POLÍTICA

Câmara de Marechal Cândido Rondon vota processo disciplinar contra o vereador Nilson Hachmann

O resultado da votação novamente foi de 7 votos contra 6 pela admissibilidade

Mal. Cândido Rondon
LEGISLATIVO | 03/06/2019 20h54

Nova votação de admissibilidade teve o mesmo placar da primeira, ocorrida em abril (Foto: Cristiano Viteck )

A sessão de segunda-feira (03) do Poder Legislativo de Marechal Cândido Rondon foi marcada pela nova votação de admissibilidade para abertura de processo disciplinar contra o vereador Nilson Hachmann. Assim como havia acontecido na primeira votação, há cerca de 60 dias, agora também pelo placar de sete votos a favor e seis contrários o Poder Legislativo autorizou a instalação do processo pela Comissão de Ética e Decoro Parlamentar.
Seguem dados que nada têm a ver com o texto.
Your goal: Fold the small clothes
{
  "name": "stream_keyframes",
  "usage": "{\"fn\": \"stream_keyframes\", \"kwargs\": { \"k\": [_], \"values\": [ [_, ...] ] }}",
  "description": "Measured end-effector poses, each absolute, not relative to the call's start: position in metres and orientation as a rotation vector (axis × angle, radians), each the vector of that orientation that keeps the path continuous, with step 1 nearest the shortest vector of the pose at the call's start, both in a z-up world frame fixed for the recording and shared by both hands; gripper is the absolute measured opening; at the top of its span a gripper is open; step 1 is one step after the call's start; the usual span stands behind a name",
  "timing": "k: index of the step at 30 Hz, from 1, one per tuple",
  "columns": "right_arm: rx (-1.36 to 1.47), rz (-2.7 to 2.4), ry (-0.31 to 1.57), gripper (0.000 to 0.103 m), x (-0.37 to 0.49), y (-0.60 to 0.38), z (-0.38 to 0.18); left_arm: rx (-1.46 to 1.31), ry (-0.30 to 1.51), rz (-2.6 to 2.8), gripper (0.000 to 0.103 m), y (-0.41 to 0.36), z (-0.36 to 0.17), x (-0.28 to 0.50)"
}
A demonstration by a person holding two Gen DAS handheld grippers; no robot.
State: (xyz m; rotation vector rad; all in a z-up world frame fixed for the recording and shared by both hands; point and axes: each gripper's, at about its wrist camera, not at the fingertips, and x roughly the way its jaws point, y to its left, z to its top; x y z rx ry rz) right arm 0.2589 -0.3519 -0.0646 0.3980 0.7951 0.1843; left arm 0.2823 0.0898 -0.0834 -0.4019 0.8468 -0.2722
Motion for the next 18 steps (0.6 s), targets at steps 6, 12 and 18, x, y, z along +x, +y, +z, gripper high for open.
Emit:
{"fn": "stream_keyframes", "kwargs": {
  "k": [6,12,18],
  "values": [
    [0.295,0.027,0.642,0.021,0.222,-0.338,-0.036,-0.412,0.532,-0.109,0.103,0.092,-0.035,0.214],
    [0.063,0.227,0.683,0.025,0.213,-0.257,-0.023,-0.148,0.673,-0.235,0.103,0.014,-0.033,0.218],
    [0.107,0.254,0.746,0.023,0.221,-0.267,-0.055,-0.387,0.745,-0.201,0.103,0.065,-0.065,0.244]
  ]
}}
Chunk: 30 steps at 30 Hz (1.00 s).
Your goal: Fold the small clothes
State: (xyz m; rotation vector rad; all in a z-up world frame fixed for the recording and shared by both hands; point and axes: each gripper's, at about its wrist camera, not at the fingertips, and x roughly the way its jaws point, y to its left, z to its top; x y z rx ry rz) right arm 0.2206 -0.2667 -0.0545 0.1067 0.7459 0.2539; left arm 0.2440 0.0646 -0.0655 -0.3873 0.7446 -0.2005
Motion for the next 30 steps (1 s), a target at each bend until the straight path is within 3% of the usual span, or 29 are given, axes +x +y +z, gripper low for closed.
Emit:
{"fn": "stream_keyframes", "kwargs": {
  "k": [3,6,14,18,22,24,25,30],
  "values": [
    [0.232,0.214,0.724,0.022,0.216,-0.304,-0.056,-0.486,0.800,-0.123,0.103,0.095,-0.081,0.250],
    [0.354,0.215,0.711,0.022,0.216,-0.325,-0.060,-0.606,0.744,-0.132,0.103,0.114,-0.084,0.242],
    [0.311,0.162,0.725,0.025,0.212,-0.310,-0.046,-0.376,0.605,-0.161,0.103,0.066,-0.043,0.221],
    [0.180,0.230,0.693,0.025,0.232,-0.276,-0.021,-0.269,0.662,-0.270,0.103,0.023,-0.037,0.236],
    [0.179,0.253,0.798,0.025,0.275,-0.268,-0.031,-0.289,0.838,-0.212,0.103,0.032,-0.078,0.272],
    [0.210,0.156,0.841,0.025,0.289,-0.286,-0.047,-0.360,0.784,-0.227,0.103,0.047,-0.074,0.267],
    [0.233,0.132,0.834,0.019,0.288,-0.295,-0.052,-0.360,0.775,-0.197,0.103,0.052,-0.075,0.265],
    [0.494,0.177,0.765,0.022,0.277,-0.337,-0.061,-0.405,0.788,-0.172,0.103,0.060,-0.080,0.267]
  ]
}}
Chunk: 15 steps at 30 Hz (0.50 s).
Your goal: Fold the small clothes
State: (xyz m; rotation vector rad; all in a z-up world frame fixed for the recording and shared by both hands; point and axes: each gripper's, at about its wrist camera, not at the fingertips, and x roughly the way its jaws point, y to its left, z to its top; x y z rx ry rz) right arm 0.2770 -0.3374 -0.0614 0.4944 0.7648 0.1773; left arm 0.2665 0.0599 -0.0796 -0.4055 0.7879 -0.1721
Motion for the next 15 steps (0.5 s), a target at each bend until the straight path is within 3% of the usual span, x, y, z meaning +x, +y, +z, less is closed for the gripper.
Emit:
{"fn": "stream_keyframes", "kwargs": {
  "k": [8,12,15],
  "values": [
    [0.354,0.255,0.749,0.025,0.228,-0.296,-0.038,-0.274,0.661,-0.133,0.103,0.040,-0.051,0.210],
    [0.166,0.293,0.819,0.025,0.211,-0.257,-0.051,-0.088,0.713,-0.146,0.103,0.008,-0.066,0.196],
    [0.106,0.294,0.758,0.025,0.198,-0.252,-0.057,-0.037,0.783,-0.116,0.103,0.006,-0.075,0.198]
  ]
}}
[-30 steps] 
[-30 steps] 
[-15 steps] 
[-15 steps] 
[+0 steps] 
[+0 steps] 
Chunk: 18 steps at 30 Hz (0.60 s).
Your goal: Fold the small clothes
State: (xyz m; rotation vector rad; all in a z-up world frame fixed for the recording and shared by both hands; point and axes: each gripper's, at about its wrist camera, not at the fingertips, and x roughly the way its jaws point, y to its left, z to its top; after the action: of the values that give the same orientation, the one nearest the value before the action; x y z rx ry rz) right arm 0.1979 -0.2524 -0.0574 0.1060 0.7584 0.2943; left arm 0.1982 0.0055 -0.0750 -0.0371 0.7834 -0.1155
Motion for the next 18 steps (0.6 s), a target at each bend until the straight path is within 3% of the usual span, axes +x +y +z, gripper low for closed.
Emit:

Votaram pela autorização os vereadores Adelar Neumann, Adriano Backes, Adriano Cottica, Arion Nasihgil, Claudio Kohler (Claudinho), Maria Amália Ritt Haab e Ronaldo Pohl.

Os votos contrários foram dos vereadores Gordinho do Suco, Neco, Paleta, Pedro Rauber, Portinho e Vanderlei Sauer.

Nilson é acusadode ter utilizado empresas jurídicas em nome de terceiros, mas que seriam de propriedade dele, para participar de processos licitatórios e fazer venda direta à Prefeitura.  Outras cinco pessoas são investigadas no caso, além do vereador. Nilson chegou a ser preso pelo Gaeco no dia 15 de maio e, após ficar detido por oito dias, obteve na Justiça o direito de responder ao processo em liberdade.

Porém, entre as várias sanções impostas ao acusado, Nilson teve o seu mandato de vereador suspenso por tempo indeterminado. Inclusive, ontem (03), o suplente Valdecir Schons (Paleta) foi empossado na Câmara no lugar do vereador afastado.

Desde o início de abril, Nilson vinha sendo processado pela Comissão de Ética e Decoro Parlamentar.

Mas, na semana passada, a comissão processante – formada pelos vereadores Vanderlei Sauer, Arion Nasihgil e Adriano Cottica – acatou o argumento da defesa de Nilson, que pediu a anulação da votação ocorrida em 08 de abril. A alegação foi que por ter sido denunciante, o vereador Josoé Pedralli não poderia ter participado.

Na nova votação de admissibilidade realizada na noite de ontem, Pedralli foi substituído pela suplente Maria Amália Ritt Haab.

Com a aprovação pela segunda vez da admissibilidade do processo disciplinar, o Poder Legislativo retoma as investigações no Conselho de Ética e Decoro Parlamentar contra Nilson, que pode ter o mandato cassado se forem confirmadas as acusações. O prazo regimental para as investigações é de 90 dias.

Além de responder por suposta quebra de decoro parlamentar, Nilson ainda está arrolado na CPI das Pedras, instaurada pelo Poder Legislativo para apurar as mesmas denúncias contra o ele, bem como se houve a participação de membros do governo municipal no caso sob investigação.